Items from a data source:
------------------------------------------------------------

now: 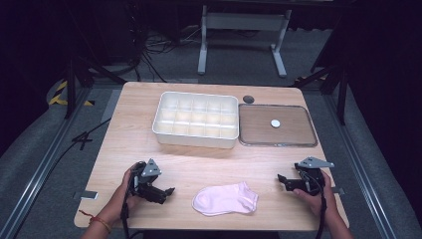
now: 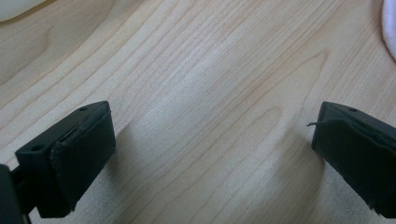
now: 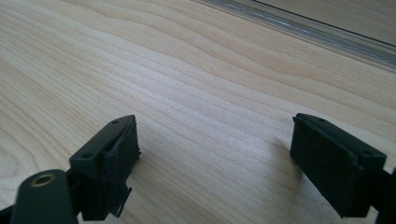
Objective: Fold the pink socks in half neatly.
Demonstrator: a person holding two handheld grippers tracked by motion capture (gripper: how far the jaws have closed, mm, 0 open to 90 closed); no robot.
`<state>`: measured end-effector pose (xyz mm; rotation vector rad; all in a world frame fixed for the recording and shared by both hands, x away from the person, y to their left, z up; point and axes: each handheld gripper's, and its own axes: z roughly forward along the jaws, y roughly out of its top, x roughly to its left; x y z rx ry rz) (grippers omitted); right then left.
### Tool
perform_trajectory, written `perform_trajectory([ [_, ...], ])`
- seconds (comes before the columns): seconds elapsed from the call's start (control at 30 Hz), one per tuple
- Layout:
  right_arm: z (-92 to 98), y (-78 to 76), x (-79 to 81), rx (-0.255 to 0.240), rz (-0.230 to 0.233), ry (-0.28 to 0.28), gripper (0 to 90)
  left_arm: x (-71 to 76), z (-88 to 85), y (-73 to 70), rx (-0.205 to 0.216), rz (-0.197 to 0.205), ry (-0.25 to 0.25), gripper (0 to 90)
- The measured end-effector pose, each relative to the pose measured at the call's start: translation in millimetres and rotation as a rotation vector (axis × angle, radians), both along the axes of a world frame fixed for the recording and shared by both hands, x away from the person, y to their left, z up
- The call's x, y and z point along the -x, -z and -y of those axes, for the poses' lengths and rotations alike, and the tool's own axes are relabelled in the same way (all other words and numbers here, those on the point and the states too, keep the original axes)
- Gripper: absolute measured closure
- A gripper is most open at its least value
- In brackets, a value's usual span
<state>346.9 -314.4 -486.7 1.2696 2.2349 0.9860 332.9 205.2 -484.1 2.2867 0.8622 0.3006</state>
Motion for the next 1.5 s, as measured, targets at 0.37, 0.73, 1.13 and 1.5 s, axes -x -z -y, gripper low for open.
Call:
perform_trajectory([
  [0.37,0.1,0.0,-0.1,0.0,0.0,-0.001,15.7,3.2,-2.3,0.4,0.003,0.006,0.011,0.3],
  [0.73,0.1,0.0,-0.1,0.0,0.0,-0.001,15.7,1.2,-7.8,-0.2,-0.003,0.004,0.058,0.2],
  [1.13,1.4,-0.1,0.4,-0.003,-0.001,-0.007,16.1,1.4,-8.1,-0.1,-0.003,0.008,0.057,0.3],
  [1.5,6.0,-12.8,10.5,-0.06,0.05,-0.049,24.1,1.8,-8.4,-0.2,-0.007,0.011,0.055,0.3],
])
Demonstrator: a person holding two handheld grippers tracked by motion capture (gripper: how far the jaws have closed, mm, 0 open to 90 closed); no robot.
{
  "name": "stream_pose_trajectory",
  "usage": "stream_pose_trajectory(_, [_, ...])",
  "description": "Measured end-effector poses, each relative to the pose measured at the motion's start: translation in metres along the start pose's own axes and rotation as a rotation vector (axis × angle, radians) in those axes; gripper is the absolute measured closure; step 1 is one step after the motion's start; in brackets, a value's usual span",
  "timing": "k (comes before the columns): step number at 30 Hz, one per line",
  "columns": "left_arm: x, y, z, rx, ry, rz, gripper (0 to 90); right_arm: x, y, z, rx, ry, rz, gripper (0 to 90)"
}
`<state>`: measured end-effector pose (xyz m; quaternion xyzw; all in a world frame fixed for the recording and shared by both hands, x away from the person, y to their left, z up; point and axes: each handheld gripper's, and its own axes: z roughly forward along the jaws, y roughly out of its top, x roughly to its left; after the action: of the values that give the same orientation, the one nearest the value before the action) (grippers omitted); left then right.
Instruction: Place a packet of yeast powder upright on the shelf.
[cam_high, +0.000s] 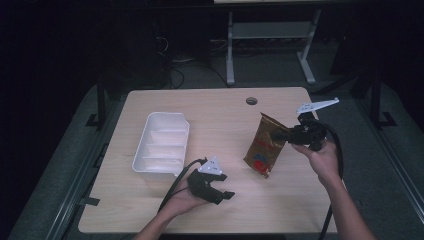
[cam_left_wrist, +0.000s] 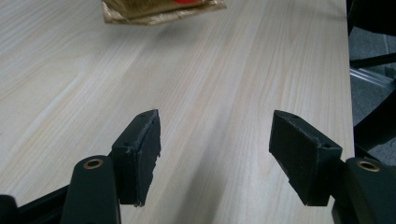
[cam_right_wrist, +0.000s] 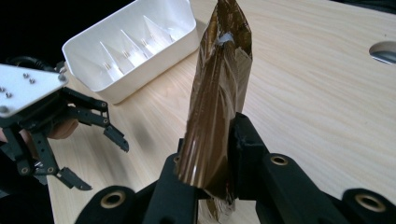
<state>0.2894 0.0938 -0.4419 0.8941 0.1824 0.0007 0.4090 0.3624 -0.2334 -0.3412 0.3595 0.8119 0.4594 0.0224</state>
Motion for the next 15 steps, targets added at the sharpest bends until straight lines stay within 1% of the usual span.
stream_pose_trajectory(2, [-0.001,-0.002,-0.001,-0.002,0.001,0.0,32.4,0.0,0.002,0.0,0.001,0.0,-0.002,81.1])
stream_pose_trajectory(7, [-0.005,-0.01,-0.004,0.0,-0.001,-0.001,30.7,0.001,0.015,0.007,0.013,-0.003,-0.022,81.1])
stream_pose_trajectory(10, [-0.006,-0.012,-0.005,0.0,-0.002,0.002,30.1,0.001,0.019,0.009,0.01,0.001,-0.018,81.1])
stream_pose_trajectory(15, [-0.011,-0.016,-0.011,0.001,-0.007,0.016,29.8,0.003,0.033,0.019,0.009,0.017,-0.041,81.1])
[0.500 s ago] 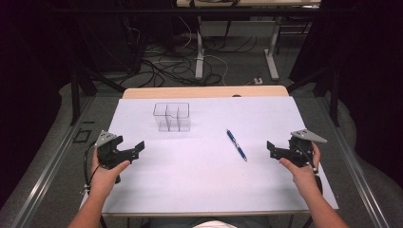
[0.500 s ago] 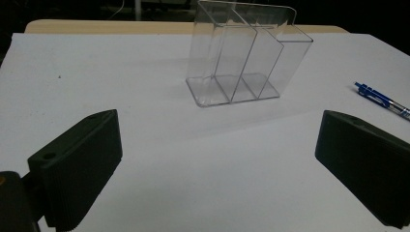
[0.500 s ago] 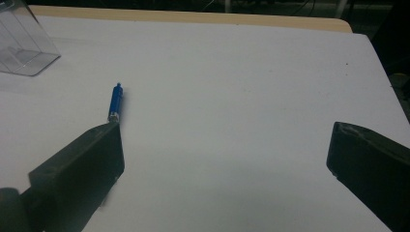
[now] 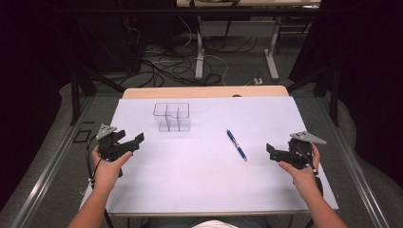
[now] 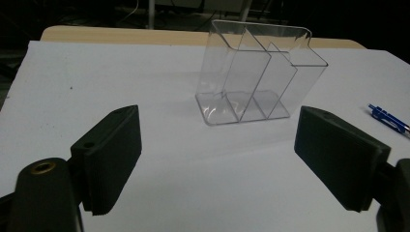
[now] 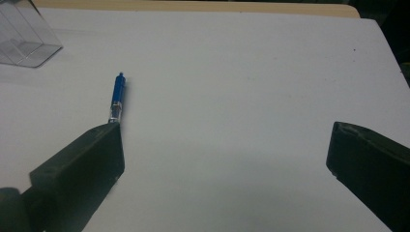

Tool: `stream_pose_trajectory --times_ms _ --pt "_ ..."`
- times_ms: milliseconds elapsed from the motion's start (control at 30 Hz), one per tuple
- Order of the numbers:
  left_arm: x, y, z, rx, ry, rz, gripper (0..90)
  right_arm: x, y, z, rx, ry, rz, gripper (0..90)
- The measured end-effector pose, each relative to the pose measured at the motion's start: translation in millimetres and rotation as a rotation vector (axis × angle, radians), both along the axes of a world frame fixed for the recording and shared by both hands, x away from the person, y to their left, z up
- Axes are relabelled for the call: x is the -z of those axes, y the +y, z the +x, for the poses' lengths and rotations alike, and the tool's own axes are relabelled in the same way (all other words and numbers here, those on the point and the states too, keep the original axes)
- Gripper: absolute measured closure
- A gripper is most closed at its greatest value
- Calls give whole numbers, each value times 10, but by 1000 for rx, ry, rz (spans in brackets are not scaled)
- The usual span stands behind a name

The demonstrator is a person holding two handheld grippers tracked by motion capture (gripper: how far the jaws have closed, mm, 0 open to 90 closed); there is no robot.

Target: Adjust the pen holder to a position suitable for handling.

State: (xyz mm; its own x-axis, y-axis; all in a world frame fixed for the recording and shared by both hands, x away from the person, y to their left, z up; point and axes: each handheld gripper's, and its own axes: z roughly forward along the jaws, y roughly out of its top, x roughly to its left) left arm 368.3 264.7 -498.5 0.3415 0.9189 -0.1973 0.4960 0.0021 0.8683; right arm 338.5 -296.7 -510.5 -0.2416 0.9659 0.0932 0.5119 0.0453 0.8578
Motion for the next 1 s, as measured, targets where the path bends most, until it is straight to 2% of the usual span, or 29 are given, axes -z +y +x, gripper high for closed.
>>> stream_pose_trajectory --times_ms 267,333,433,533,633,700,800,1000 --pt "-101 -83 219 1 22 9 261 -4 -5 -20 -11 13 4 3" --pt "-130 -108 272 0 22 14 305 -5 -6 -22 -3 3 0 8" --pt "-175 -142 345 -6 21 21 374 -5 -14 -29 0 15 5 18" --pt "-227 -174 424 -14 39 31 442 -2 -31 -27 0 21 9 25" --pt "-258 -190 475 -23 43 33 479 -3 -44 -27 7 22 14 31" --pt "-310 -212 553 -32 44 50 502 -2 -49 -29 16 16 19 35" --pt "-367 -228 629 -31 51 46 548 -7 -73 -33 10 19 15 39" --pt "-438 -255 783 -47 67 69 571 -11 -73 -43 17 27 31 44"
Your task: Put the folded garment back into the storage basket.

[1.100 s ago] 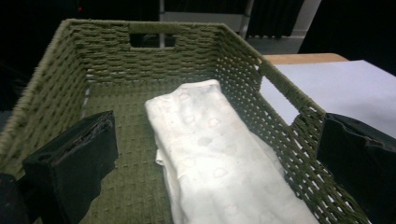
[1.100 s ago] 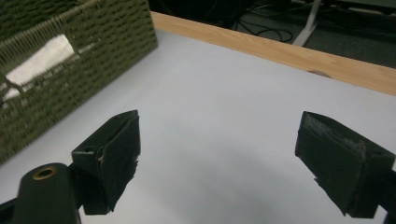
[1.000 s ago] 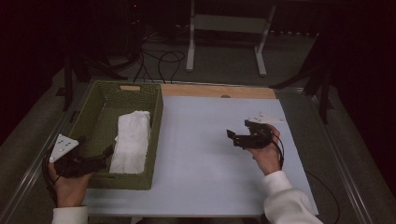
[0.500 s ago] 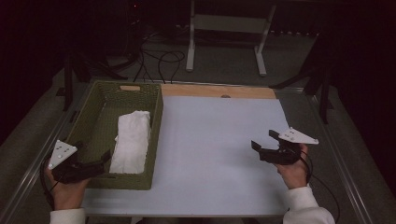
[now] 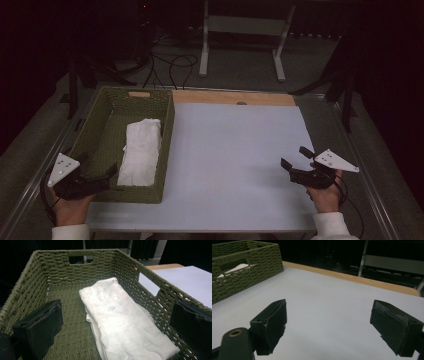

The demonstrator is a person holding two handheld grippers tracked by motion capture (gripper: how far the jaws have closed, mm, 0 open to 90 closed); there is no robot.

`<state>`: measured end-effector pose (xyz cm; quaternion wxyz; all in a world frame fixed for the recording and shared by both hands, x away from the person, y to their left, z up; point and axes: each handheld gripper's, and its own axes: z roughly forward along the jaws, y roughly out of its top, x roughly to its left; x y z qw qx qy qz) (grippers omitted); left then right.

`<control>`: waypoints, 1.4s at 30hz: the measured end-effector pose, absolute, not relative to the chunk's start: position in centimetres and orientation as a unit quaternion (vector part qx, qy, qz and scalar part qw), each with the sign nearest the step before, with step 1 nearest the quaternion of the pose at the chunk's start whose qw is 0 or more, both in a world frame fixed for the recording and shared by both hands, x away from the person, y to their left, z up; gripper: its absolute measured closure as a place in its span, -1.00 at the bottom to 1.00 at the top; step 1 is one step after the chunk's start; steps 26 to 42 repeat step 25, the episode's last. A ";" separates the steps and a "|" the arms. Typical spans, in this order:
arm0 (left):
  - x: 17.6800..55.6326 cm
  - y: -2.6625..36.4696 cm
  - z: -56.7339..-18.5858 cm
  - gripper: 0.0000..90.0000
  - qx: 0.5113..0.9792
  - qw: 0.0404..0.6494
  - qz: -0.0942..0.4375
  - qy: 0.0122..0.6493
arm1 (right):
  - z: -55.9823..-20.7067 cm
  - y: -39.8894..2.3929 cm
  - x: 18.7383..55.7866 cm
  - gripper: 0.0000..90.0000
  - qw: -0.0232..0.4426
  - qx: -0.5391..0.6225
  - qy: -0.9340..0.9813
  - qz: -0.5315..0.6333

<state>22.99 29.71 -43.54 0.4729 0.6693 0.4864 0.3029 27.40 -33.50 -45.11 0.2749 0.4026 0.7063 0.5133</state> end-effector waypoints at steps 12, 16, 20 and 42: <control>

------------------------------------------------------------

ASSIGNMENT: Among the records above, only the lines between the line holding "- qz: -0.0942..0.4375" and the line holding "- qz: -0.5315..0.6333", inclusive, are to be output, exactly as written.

EXERCISE ANSWER:
  - qz: -0.0942..0.4375
  - qy: 0.0122..0.6493
arm1 (right):
  - z: -55.9823..-20.7067 cm
  - y: -39.8894..2.3929 cm
  - x: 18.7383..55.7866 cm
  - gripper: 0.0000..90.0000
  - qw: -0.0232..0.4426
  - qx: -0.5391..0.6225
  - qy: -0.9340..0.9813
  - qz: -0.5315..0.6333

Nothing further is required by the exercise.